At morning parade, the majority of battalions in the Division saw the men, agitated over the previous night, and carrying all the emotional weight and passions of the past several months, offer a minor rebellion, refusing to stand at attention for their senior officers. More arrests followed, as did a petition to the Major-General, signed by representatives of the Ranks, Non-Commissioned Officers and a few Junior Officers of the self-styled First Naval Division Co-Operative Committee.
Agitated, tired and angry as they were the troops had not resorted to Socialism, Vigilantism, or Anarchism. Instead they had, in no small part to members of a former ‘Pals Battalion’ that had been broken up to fill ranks in the 1st Brigade, to embrace the ideals of the Co-Operative movement, which had exploded in popularity in Britain since the introduction of rationing. Their demands were simple, practically requests, that the arrested soldiers be released, and that at the request of the troops the Major-Generals and Brigadiers of the Division host daily meetings of the Co-Operative Committee and to seek ‘ethical leadership’ so long as the Armistice continued. It was directly noted in the petition that under no circumstances would such elected committees have any power in combat, nor would they seek to replace officers as had been done by the ‘Soviets’ of the Russian Popular Front.
Shute in response to this saw nothing but a Popular Front revolt commencing.

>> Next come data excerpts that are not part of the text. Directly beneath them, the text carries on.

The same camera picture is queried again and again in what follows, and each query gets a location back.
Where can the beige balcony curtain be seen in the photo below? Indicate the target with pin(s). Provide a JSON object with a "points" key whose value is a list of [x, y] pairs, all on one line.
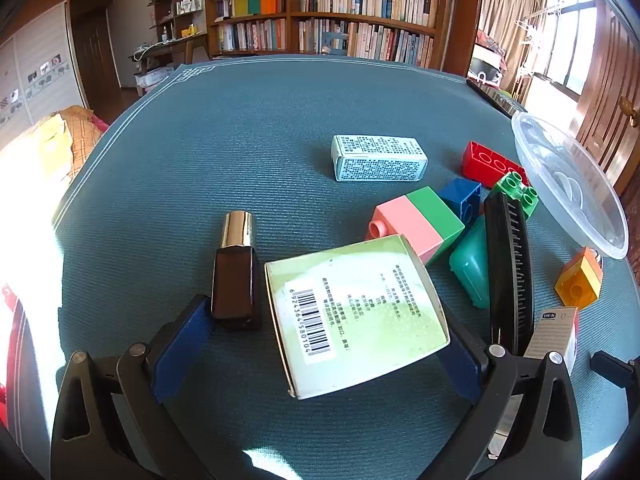
{"points": [[505, 10]]}

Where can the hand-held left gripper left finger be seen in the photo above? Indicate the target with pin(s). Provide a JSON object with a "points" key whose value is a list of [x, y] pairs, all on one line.
{"points": [[182, 342]]}

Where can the red cloth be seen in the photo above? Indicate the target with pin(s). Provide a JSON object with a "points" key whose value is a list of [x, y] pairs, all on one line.
{"points": [[10, 360]]}

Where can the brown bottle with gold cap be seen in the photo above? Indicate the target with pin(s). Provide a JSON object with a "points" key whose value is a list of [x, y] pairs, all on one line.
{"points": [[235, 280]]}

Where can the white blue printed small box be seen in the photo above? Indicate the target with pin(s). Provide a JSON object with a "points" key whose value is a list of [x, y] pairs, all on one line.
{"points": [[375, 157]]}

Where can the small green toy brick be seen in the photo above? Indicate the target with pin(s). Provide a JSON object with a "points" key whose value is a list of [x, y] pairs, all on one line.
{"points": [[517, 190]]}

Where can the blue toy brick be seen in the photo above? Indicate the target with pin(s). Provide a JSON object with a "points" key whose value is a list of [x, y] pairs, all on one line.
{"points": [[457, 200]]}

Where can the wooden side desk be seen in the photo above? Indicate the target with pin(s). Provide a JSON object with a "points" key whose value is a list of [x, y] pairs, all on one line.
{"points": [[170, 47]]}

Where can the white sliding wardrobe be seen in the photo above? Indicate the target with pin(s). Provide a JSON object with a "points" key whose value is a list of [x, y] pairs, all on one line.
{"points": [[35, 75]]}

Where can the clear plastic bowl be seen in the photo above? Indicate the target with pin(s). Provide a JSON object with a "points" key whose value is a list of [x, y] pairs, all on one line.
{"points": [[565, 175]]}

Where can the red toy brick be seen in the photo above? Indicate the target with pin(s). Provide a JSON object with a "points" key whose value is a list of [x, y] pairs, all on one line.
{"points": [[482, 165]]}

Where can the teal cloth covered desktop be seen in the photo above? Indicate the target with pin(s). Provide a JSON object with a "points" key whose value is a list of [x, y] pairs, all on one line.
{"points": [[225, 135]]}

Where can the balcony window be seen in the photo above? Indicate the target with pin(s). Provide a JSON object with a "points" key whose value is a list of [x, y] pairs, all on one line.
{"points": [[570, 35]]}

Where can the wooden bookshelf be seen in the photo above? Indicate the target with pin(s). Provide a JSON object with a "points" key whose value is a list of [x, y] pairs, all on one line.
{"points": [[290, 14]]}

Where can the black smartphone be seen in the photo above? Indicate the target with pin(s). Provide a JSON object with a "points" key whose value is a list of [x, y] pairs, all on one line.
{"points": [[495, 97]]}

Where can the yellow green ointment box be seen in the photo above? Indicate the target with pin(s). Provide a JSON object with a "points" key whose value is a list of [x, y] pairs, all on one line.
{"points": [[360, 315]]}

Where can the dark wooden door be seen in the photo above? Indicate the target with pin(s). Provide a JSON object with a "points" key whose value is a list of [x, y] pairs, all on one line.
{"points": [[95, 55]]}

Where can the orange plaid blanket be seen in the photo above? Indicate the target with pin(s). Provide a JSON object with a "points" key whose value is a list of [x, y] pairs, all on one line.
{"points": [[60, 135]]}

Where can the orange and yellow toy block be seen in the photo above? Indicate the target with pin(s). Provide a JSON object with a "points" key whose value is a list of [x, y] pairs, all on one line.
{"points": [[577, 280]]}

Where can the white clothes drying rack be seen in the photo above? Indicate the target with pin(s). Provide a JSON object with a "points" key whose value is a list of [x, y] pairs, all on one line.
{"points": [[537, 40]]}

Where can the teal plastic case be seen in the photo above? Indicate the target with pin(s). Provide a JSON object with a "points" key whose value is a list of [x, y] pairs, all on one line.
{"points": [[472, 260]]}

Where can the pink storage boxes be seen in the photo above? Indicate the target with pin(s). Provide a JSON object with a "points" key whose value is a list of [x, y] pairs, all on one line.
{"points": [[150, 80]]}

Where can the black comb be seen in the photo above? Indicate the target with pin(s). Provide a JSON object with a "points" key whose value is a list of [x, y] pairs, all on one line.
{"points": [[507, 270]]}

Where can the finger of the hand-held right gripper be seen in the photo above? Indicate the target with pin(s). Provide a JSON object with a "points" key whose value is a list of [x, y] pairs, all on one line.
{"points": [[610, 367]]}

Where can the carved wooden door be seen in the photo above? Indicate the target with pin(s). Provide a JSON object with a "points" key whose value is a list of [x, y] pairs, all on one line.
{"points": [[605, 85]]}

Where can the pink and green toy block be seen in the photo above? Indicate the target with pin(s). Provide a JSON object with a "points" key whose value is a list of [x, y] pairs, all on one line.
{"points": [[415, 225]]}

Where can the small wooden display shelf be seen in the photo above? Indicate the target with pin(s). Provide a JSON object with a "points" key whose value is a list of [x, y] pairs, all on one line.
{"points": [[175, 2]]}

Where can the brass door knob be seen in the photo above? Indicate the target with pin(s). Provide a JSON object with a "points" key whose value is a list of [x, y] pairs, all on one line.
{"points": [[629, 110]]}

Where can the white frame black chair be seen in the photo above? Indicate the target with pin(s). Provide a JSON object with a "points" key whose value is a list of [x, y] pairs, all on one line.
{"points": [[487, 65]]}

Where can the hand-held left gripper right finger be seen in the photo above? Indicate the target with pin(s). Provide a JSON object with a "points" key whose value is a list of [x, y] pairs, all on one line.
{"points": [[462, 367]]}

Arresting the petitioners, he sought contact from the General Staff in crushing the ‘revolt’, and sought to arrest any man who had signed on as a representative of the committee. The end result of this was something of a small riot, as the soldiers and sailors of the division sought to defend their representatives. Several concussions, broken limbs and ribs later, the senior leadership of the Division had been arrested by their own men, and the Co-Operative Committee found itself, instead of an advisory council for the airing of grievances, the de facto leadership of the entire force.
In this awkward position, they would attempt to restore the Generals to command, so long as they were willing to agree to the purpose of the Committee. Shute and his fellow officers, sure that this was a planned uprising refused to discuss any terms. The Committee, thus sought to contact the General Staff, the War Ministry and Admiralty in an attempt to explain the situation. What they viewed as a quite reasonable inquiry though as to what they should do, created something akin to mass panic.

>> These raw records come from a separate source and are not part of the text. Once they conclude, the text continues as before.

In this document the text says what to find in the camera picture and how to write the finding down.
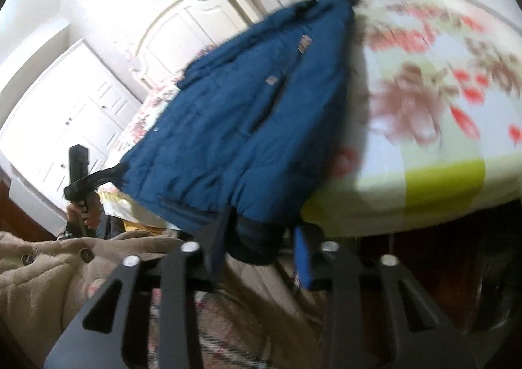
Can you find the white wardrobe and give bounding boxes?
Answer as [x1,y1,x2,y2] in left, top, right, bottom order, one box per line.
[0,38,142,227]

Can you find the blue quilted jacket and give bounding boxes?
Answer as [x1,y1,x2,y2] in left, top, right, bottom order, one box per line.
[120,0,370,266]

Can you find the yellow daisy quilt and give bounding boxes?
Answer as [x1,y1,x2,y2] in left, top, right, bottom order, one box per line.
[100,190,180,238]

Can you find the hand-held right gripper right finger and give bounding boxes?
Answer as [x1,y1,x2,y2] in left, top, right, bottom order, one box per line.
[294,224,478,369]

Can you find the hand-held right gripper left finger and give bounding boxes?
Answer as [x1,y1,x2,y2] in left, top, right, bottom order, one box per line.
[44,204,231,369]

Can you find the floral checked bedsheet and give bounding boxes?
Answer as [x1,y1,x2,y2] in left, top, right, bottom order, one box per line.
[98,0,522,238]

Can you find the beige fleece coat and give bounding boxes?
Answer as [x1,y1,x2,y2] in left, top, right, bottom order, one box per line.
[0,229,327,369]

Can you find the white bed headboard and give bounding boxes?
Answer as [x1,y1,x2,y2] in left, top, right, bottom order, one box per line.
[128,0,262,89]

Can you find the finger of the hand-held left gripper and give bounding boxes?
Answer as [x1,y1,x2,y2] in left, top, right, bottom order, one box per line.
[86,162,130,187]

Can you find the plaid pants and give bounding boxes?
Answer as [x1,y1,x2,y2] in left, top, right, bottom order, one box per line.
[149,287,327,369]

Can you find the person's left hand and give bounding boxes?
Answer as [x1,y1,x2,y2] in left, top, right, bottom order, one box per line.
[65,193,103,231]

While the 1ND would soon find itself under a Naval Captain who agreed, in the name of maintaining order and to not weaken the ‘front’, to assume command and the troops returned to their tents, to enjoy tea and lunch, the government was in a panic. The King was rushed out of London, orders for troops to defend London from the inevitable Popular Front march were sent out, and both Milford Haven and Smuts rushed to oversee the containment of the Revolution underway.
Revolution in the making or not, the extreme ends of the Army, the Political Leadership, and the Average Man on the street would all see their situations change on July 14th.